What it does for her, she meditates, is remove the anonymity. Between the meat and her mouth is an immediacy that the rest of the time is masked by Styrofoam and plastic wrap and legions of nameless meat-processors.
But more than that it has taught her the ancient need to ritualise the grisly experience of killing, to regularise it with routine. The savage life may have its thrill but on the appointed mornings the butchers are slow to get going: there are knives and cleavers to sharpen, water to boil, tables and chairs and buckets and aprons to gather, an order of assembly to establish. These are her words:

It’s like putting on an invisible veil of resolve to do penance for a misdeed. I am too far gone to in my rational Western head to appropriate the ritual of cultures for whom the bloody business of hunting was a matter of survival. But butchering chickens has permitted me to stand in the black night just outside the edge of their campfire, and from that prospect I have inherited the most important lesson of all in the task of killing meat: I have learned to say thank you and I’m sorry.

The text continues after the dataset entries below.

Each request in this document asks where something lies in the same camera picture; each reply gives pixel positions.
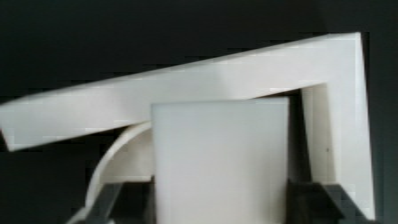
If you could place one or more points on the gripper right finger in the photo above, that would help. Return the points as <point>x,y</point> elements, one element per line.
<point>319,205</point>

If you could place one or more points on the white round stool seat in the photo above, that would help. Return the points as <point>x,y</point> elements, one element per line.
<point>127,164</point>

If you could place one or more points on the white stool leg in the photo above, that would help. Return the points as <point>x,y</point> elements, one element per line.
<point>221,158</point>

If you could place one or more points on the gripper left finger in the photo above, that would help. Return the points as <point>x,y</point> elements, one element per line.
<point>123,205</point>

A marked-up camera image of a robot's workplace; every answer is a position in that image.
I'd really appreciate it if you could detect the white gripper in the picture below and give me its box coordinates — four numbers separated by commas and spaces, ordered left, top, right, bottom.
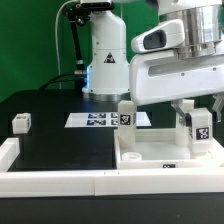
129, 19, 224, 127

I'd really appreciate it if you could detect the white square tabletop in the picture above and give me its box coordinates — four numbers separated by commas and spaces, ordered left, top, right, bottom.
114, 128, 224, 169

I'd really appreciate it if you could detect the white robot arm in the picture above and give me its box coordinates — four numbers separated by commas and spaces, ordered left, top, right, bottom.
81, 0, 224, 126

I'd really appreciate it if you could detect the white U-shaped obstacle fence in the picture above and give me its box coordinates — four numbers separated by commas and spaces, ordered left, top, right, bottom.
0, 138, 224, 198

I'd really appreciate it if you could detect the white marker tag sheet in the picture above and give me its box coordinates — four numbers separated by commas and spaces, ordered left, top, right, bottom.
65, 111, 152, 128

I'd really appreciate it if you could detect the black camera on mount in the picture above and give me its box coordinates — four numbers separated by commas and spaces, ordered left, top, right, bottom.
80, 0, 112, 10

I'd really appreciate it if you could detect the white cable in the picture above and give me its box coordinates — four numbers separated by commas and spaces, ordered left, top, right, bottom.
54, 0, 79, 90

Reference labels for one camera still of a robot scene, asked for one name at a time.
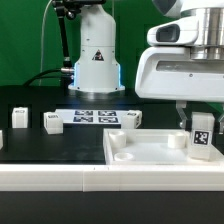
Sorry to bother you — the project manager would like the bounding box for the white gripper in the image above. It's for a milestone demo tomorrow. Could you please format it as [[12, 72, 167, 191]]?
[[135, 47, 224, 134]]

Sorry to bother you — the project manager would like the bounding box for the white square tabletop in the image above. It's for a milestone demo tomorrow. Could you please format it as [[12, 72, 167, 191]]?
[[103, 129, 224, 165]]

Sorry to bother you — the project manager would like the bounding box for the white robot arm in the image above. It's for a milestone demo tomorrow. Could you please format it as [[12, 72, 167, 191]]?
[[70, 0, 224, 103]]

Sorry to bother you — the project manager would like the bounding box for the white sheet with tags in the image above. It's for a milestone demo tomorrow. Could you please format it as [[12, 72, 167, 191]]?
[[55, 109, 126, 124]]

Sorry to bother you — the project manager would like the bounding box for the white U-shaped obstacle fence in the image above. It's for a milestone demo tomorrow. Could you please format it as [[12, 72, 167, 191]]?
[[0, 132, 224, 193]]

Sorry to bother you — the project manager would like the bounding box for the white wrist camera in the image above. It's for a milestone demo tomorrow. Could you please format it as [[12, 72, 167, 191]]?
[[147, 19, 199, 46]]

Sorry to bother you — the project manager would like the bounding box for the grey cable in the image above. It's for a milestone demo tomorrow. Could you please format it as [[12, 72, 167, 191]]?
[[38, 0, 54, 86]]

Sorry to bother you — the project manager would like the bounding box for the black cable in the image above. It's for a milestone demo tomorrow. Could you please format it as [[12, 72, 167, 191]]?
[[23, 68, 74, 86]]

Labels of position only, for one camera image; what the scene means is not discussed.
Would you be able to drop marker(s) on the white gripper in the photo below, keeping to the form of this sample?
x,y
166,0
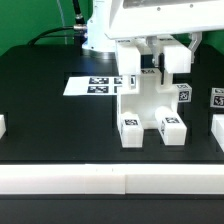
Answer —
x,y
141,18

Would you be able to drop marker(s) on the white chair seat part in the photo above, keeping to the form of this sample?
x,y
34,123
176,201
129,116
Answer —
x,y
151,91

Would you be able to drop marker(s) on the white chair back frame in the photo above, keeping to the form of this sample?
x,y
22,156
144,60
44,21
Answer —
x,y
165,51

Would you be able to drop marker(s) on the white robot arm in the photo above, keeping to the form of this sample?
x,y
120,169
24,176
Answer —
x,y
98,41

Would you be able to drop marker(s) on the white part right edge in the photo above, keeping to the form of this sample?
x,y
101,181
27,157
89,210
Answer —
x,y
217,129

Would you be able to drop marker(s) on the white part edge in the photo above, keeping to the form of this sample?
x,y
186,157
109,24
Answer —
x,y
217,129
2,125

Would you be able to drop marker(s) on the white part left edge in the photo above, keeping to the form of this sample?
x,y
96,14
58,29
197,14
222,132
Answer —
x,y
2,125

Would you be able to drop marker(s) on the white marker base plate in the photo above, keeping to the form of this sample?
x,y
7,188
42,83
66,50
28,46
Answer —
x,y
92,85

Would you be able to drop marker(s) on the white front barrier rail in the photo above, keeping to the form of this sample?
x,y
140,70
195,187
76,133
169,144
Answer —
x,y
112,179

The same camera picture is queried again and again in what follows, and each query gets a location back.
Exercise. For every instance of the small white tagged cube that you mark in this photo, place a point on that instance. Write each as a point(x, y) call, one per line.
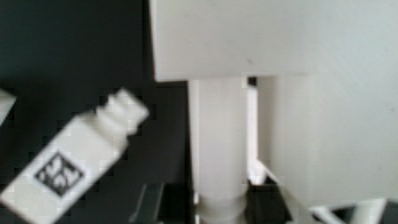
point(373, 211)

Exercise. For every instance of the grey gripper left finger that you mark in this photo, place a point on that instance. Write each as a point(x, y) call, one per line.
point(146, 214)

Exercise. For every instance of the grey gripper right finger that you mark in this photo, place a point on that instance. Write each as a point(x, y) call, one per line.
point(267, 209)

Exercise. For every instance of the white chair seat part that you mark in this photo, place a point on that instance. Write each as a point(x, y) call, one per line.
point(288, 62)

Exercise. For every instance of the white chair leg left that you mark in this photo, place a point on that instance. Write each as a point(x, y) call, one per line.
point(75, 160)

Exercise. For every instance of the white part at left edge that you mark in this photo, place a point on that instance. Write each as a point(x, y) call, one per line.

“I have learned to say thank you and I’m sorry.”
500 BCE: A prophetic demand: “Share your bread with the hungry and shelter the oppressed and the homeless,” The words of Isaiah are stark as it is but they too come sitting on Styrofoam and pacified by nameless translators. The Hebrew is bolder by far. Not “share your bread” but “break your bread.” Not give food to the hungry but eat with the hungry. And instead of “shelter the oppressed and the homeless” the command is “welcome the homeless poor into your own home.”
Isaiah is demanding a radical vulnerability. Adonai is insisting we do away with those layers of plastic wrap between us and the ones we live off. For, now as then, we do live off the poor, the homeless, and the hungry. It is the way a Western society works; inequality is the fuel of industry and poverty the price of wealth. At the very least, we have repeatedly turned down every opportunity to narrow the gap between them and us. We have spoken with our votes and with our credit cards that the cost of justice is too high for us to bear.
Instead, we live off the poor. We thrive at their expense. They are our meat. I know that’s an offensive metaphor— a tasteless comparison—but doesn’t it fit? It’s not as though we knowingly slaughter them—they come shrink-wrapped on Styrofoam, the blood already drained. All we do is eat. And we don’t know how to do otherwise. I don’t. I don’t even know how to say thank you and I’m sorry. Let alone bring an end to butchery.
But I’m here. And you are here. And we are trying to be faithful to the breaking of the bread. We are gathered to break the bread and consume the body of one who was weaker than ourselves. He shared his bread with the hungry, gave his broken body for them. He walked with the homeless and poured his blood for them to drink. The rich … well the rich he sent empty away.
The word of God this morning is an awful one. It calls us to be hungry, calls us to be homeless, calls us to be like Jesus, the meat and not the butcher.